At the oral stage, the sexual pleasure is predominantly related to the excitation of the oral cavity and lips, associated with feeding.

Throughout the first 18 months of life, the characteristics of the main drive are: source=the oral zone, aim=incorporation, object=that of ingestion of food.

The object relationship is organized through nutrition and colored by phantasies that acquire the meanings of eating and being eaten (canibalistic impulses). Thus the accent falls upon an (oral) erotogenic zone and a relational mode (incorporation).
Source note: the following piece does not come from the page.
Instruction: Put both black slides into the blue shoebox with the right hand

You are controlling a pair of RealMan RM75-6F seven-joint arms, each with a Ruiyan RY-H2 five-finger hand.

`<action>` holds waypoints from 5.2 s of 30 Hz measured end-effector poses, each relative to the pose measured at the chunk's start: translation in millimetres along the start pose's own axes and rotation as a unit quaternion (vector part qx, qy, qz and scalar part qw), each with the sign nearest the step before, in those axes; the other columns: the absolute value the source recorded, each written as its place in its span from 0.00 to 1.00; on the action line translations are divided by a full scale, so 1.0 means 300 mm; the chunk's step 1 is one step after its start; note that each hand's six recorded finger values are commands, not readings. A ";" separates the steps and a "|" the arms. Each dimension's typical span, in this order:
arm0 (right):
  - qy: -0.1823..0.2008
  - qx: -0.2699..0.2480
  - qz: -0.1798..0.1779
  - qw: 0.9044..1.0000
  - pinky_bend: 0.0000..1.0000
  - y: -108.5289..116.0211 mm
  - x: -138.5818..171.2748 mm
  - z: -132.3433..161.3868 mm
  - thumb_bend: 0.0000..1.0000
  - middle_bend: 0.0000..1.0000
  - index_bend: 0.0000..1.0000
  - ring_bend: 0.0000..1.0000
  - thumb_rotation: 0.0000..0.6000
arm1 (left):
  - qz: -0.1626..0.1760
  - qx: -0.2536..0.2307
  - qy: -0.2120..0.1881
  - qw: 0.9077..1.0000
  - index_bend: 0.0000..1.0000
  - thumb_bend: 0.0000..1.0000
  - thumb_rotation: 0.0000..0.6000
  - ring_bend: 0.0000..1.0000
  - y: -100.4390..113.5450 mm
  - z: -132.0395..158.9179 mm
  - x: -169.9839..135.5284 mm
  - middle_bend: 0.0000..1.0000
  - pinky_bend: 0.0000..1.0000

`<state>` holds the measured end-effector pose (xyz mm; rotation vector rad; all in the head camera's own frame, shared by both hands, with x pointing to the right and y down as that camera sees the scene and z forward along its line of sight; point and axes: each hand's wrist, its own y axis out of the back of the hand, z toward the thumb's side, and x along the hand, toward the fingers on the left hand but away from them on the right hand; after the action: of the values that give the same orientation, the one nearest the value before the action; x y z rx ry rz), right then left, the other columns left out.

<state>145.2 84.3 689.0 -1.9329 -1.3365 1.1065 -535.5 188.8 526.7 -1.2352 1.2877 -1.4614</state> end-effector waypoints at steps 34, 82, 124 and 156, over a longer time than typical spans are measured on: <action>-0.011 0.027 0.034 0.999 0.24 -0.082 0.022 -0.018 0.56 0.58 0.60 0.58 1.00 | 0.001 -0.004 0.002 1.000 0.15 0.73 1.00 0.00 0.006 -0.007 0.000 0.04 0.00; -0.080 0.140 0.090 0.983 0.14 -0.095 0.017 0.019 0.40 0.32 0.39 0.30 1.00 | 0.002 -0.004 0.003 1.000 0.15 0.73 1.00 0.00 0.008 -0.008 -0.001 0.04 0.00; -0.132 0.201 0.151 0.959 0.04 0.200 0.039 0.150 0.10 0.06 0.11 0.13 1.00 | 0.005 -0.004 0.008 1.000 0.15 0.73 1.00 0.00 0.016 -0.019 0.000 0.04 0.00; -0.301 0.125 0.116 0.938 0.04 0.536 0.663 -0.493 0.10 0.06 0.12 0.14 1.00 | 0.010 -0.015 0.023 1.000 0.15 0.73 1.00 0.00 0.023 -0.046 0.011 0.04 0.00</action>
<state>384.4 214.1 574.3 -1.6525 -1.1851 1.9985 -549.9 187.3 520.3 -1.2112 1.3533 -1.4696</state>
Karl Abraham suggested the term oral sadistic stage as a subdivision of the oral stage, according to two different activities:

sucking -early oral stage of preambivalent sucking

biting - oral sadistic stage concurrent with teething, when incorporation means the destruction of the object due to instinctual ambivalence, that is, the coexistence of libido and aggression in the relationship to a single object. Chewing, biting and spitting are expressions of this early aggressive need, which later may play an important role in depressions, addictions and perversions.

Oral conflicts are expressed in such symptoms as distaste for food, vomiting, jaw spasm, grinding of the teeth, speech inhibitions.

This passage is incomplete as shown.